La France est-elle plus à gauche ou plus à droite ? A l’ombre des joutes politiques d’automne se déroule une controverse plus feutrée mais non moins structurante : au-delà des votes exprimés lors des dernières élections, de quel côté notre société penche-t-elle ? Incarné par le sociologue Vincent Tiberj, auteur de l’essai La Droitisation française. Mythe et réalités et le politologue Jérôme Fourquet, auteur de L’Archipel français, ce différend intellectuel donne à voir la vitesse et la richesse des transformations opérées ces dernières décennies dans notre pays.
S’il fallait tenter une synthèse de leurs analyses, il apparaîtrait qu’une forte demande d’autorité et de sécurité en matière régalienne n’a rien d’incompatible avec un puissant attachement à la redistribution, à l’intervention de la puissance publique ainsi qu’aux services publics en matière économique. Sur le plan sociétal, l’observation du temps long révèle une France – à force de mobilisations contre les comportements et préjugés sexistes, racistes ou homophobes – progressivement plus ouverte, tolérante et attentive aux différences.
Pour moi, l’intérêt de ce débat n’est pas de savoir si la France se droitise ou se gauchise. Il offre surtout l’occasion de considérer les évolutions profondes de notre société, et ce faisant de nos entreprises. Et très concrètement, se pose la question de l’exercice adéquat du pouvoir dans le monde moderne. Quel équilibre atteindre entre verticalité et horizontalité lorsque de tels changements et une telle diversité d’attentes coexistent ?
Tout en ayant parfaitement conscience des nuances selon les tailles, secteurs ou localisations des entreprises, nous pouvons déjà tous constater la profondeur des mutations à l’œuvre. Pour ma part, lorsque j’ai pris la direction de mon entreprise, tous les comex (comité de direction) et conseils d’administration de France et de Navarre étaient presque exclusivement masculins. La diversité dans le recrutement ne préoccupait que peu de patrons et des comportements ou remarques, aujourd’hui considérés comme inacceptables, semblaient anodins. La cravate et la présence systématique au bureau étaient obligatoires, l’attachement au rang hiérarchique très puissant, le culte de la compétition évident. Enfin, la priorité donnée à la vie professionnelle sur la vie personnelle n’était – pour les hommes surtout – pas même une question.
Une attente de considération et de leadership
Tout cela a bien changé. L’épanouissement des salariés, la diversité des profils, l’équilibre des temps de vies, la collégialité des prises de décision, même s’ils sont encore loin d’être toujours respectés dans les faits, commencent à s’imposer comme nouveau référentiel. Dans le même temps, la demande d’autorité n’a pas disparu, mais elle se traduit bien davantage par une attente de cap clair et stimulant, que par une quelconque déférence au chef. Enfin, l’économie de marché et ses mécanismes sont largement intégrés, mais ils n’exemptent pas d’une demande de régulation lorsque le partage de la valeur se déforme trop ou les externalités négatives s’accumulent.

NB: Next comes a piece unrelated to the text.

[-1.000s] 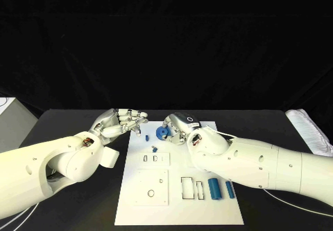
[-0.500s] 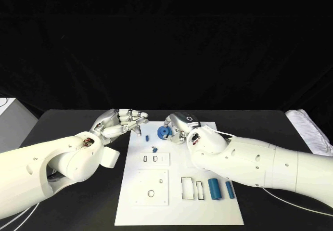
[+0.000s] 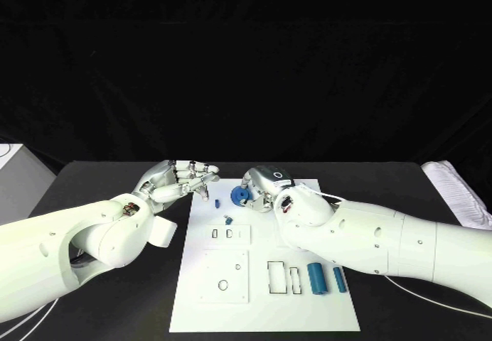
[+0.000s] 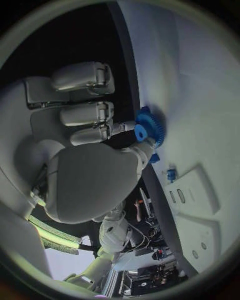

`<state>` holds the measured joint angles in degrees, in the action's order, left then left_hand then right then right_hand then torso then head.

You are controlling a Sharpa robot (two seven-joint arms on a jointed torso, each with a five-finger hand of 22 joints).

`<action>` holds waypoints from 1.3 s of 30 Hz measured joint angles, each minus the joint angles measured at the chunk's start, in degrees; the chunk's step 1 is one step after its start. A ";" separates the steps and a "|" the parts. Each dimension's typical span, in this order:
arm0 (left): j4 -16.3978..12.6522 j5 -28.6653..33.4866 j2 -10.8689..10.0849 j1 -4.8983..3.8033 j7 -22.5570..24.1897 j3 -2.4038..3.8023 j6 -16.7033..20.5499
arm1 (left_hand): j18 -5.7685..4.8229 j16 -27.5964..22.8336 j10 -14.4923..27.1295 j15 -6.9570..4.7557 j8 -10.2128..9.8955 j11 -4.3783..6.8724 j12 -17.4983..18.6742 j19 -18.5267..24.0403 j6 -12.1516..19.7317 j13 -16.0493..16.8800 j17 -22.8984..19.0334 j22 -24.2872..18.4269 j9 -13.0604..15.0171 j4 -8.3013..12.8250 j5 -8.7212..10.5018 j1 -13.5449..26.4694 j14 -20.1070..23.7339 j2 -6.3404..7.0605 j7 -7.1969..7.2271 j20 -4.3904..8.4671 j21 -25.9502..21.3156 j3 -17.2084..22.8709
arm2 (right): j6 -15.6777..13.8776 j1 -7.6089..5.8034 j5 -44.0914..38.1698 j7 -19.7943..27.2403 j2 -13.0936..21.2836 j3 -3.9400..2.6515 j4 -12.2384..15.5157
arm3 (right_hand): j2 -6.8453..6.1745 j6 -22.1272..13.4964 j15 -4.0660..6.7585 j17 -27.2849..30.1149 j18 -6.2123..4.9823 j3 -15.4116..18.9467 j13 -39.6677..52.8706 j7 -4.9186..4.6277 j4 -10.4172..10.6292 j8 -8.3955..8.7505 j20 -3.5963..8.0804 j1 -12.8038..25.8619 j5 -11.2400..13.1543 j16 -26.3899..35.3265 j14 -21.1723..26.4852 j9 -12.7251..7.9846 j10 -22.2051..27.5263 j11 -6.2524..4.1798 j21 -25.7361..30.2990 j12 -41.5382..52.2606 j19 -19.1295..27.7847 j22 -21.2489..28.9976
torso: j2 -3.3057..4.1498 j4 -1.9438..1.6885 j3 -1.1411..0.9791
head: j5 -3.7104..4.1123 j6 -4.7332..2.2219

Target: Assemble the parts on the task board

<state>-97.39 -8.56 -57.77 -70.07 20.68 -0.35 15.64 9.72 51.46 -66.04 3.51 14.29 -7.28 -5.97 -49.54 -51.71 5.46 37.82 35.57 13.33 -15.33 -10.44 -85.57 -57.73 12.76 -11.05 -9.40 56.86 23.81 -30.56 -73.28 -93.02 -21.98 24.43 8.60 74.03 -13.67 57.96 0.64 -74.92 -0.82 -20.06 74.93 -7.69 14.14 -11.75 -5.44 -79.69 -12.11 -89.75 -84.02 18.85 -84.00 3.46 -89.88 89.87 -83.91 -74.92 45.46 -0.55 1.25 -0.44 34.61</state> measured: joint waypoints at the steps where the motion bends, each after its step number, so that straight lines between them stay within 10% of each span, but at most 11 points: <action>1: 0.00 0.00 0.00 0.00 -0.01 0.00 0.00 | -0.01 0.00 0.00 0.00 0.00 0.00 0.00 0.00 0.00 0.00 0.00 0.00 0.00 0.00 0.00 0.00 0.00 0.00 0.00 0.00 0.00 0.00 | 0.00 0.00 0.04 0.01 -0.04 0.00 -0.04 | 0.01 0.00 0.00 0.00 0.00 0.07 0.00 0.00 0.07 0.00 0.00 -0.01 0.00 0.00 0.00 0.00 0.00 0.00 0.00 0.00 0.00 0.00 | -0.01 0.02 0.00 | -0.02 0.02; 21: 0.08 -0.01 -0.06 0.00 -0.14 -0.01 -0.06 | 0.00 0.00 0.00 0.20 0.00 0.00 0.00 0.00 0.00 0.04 -0.04 0.05 -0.02 0.00 0.00 0.00 0.20 0.00 0.00 0.00 0.00 0.00 | 3.21 -0.19 2.36 0.92 -0.22 -0.12 -0.50 | 0.25 -4.04 -0.43 0.01 0.00 5.57 -0.01 -1.60 2.58 3.00 -0.43 7.91 -0.32 0.00 0.00 -1.32 0.01 0.62 0.00 0.00 0.00 0.01 | -0.03 -0.01 0.01 | 0.05 -0.03; 39: 0.04 -0.02 -0.21 0.00 -0.31 -0.01 -0.09 | 0.00 0.00 0.00 0.20 0.00 0.00 0.00 -0.01 0.00 0.03 -0.04 0.12 0.04 -0.16 0.00 0.00 0.20 0.00 0.00 -0.01 0.00 0.16 | 5.85 -0.29 4.88 1.90 0.41 -0.17 -0.74 | 1.00 -2.77 -0.43 0.01 0.00 6.33 -0.02 -0.97 2.54 2.60 -0.42 8.67 -0.32 0.00 0.00 -1.19 0.01 0.62 0.00 0.00 0.00 0.02 | -0.03 0.01 -0.03 | 0.10 -0.01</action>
<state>-97.36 -8.57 -57.99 -70.07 20.37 -0.36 15.55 9.72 51.46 -66.04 3.71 14.29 -7.28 -5.97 -49.55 -51.71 5.49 37.78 35.70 13.37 -15.49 -10.44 -85.57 -57.53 12.76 -11.05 -9.41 56.85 23.97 -24.71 -73.58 -88.14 -20.09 24.84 8.43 73.29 -12.66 55.19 0.21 -74.91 -0.82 -13.74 74.91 -8.65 16.68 -9.15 -5.86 -71.02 -12.43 -89.75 -84.02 17.66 -83.99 4.08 -89.88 89.87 -83.90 -74.90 45.42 -0.54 1.22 -0.34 34.60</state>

Ignorer ces aspirations lorsqu’on est un dirigeant est sans avenir. Plus la distance entre la société moderne et les modes de management est grande, plus le mal-être au travail s’aggrave et plus la motivation, l’engagement, la performance s’amenuisent. Si nous voulons préserver la valeur travail, il faut lui donner de la valeur. Comment ? En accordant la même attention aux enjeux horizontaux que verticaux. En abscisse, en s’attachant à recruter et à inclure toute la diversité contemporaine dans son entreprise, en garantissant des rapports humains fondés sur la confiance et la considération, mais aussi en apportant la plus grande autonomie dans l’exercice de son métier et en n’ignorant pas les nécessaires partages de la valeur et du pouvoir.
En ordonnée, en partageant une vision de long terme porteuse de sens, en assumant de prendre, en transparence, des décisions difficiles et en étant capable, lorsque la situation l’exige, de faire respecter des règles du jeu qui soient claires. Pour résumer, l’entreprise en 2024 est à l’image de la France : une communauté de femmes et d’hommes libres, en attente de considération, mais aussi de leadership.
* Pascal Demurger est directeur général du groupe Maif et coprésident du Mouvement Impact France.